From the Vaults – Misplaced – Part 2
Back in June of 2023, the first part of FTV: Misplaced (6-21-23) discussed the 25 years we took our Ontonagon Area Schools eighth graders on an annual orienteering hike in the Porcupine Mountains. In orienteering, we used map and compass skills to travel from point to point without relying on trails, trail markers, or signs. Naturally, there were times when a group of students did not arrive at their appointed checkpoints – but in those cases, we purposely avoided using the term ‘lost’. Groups were equipped with the knowledge of how to find their way back to the Lake of the Clouds parking lot (and had a couple of adult ‘helpers’ on hand should they get really turned around). We reasoned, “If they get back to the bus, do not spend the night in the woods, and we do not have to call in Search & Rescue, they weren’t lost – just misplaced.” Even with more than adequate training in the art of navigating with map and compass, this Geography / Earth Science major admits to being part of more than one ‘misplacement’ (see Misplaced – Part 1). If you never admit you can get misplaced, you might actually end up getting to spend the night in the woods or being found by search and rescue.

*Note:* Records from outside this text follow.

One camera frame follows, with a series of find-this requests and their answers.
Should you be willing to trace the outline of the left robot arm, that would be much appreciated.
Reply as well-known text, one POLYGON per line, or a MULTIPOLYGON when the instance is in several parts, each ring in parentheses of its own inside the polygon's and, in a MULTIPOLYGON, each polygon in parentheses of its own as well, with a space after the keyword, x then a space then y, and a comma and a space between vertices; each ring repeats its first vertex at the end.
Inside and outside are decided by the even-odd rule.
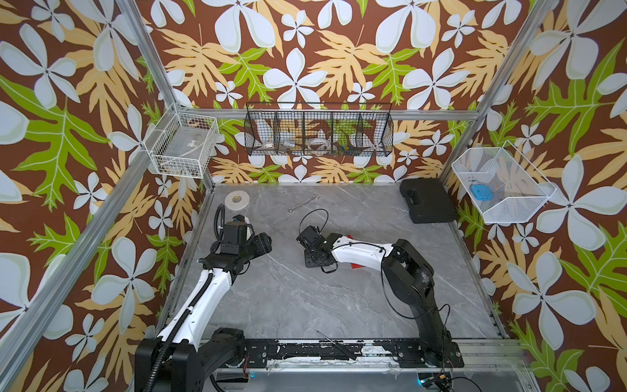
POLYGON ((202 342, 209 321, 235 279, 251 261, 272 251, 272 239, 257 234, 243 216, 217 229, 217 241, 202 265, 197 285, 171 323, 137 349, 135 391, 202 391, 207 381, 220 391, 214 373, 245 361, 244 332, 220 328, 202 342))

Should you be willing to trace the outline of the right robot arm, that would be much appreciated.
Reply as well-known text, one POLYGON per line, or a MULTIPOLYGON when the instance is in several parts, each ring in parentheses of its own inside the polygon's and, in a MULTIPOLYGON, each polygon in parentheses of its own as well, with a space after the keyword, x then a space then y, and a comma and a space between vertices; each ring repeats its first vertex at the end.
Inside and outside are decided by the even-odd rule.
POLYGON ((448 317, 441 315, 450 305, 439 306, 435 300, 434 269, 407 240, 369 243, 337 233, 325 237, 309 226, 297 236, 297 242, 304 248, 308 268, 327 273, 329 266, 351 264, 378 271, 382 288, 390 289, 411 310, 410 315, 393 312, 416 323, 423 361, 440 368, 464 366, 459 346, 446 326, 448 317))

One thing I never did receive any formal training to use was something most folks with a cell phone are already familiar with: GPS. Phone users below a certain age are proficient with this common phone app – even so, some have no idea that GPS is short for Global Positioning System – the hardware that makes GPS aps possible to begin with. As I said, I have never been formally trained to use GPS, but I was introduced to it early on by a volunteer chaperone on one of our earliest orienteering hikes at the Porkies. In those days, we always took the hike twice – the first to train our student helpers and after which took the eighth graders on the actual hike. In later years, we downsized our helper group to an adult or two and a couple of students embedded in each hiking group. The adults had all been on this trip enough times we eliminated the training hike altogether.
On this particular training hike, Jerry Myrblom showed me his new fangled hand-held gadget. He was anxious to show us how it worked and claimed it would soon displace the compass as the preferred tool for wilderness hiking. I reminded him that we preferred to keep teaching compass skills the old fashioned way. When he asked, ‘Why?’ I countered with my own question: “What happens if the batteries die?” As we traveled west on the Escarpment Trail, it was rather impressive how this little device tracked our route while pointing out the compass bearing we needed to follow. When we descended the north side of the Escarpment into the dense forest below, we found the flaw in this early iteration of his GPS device.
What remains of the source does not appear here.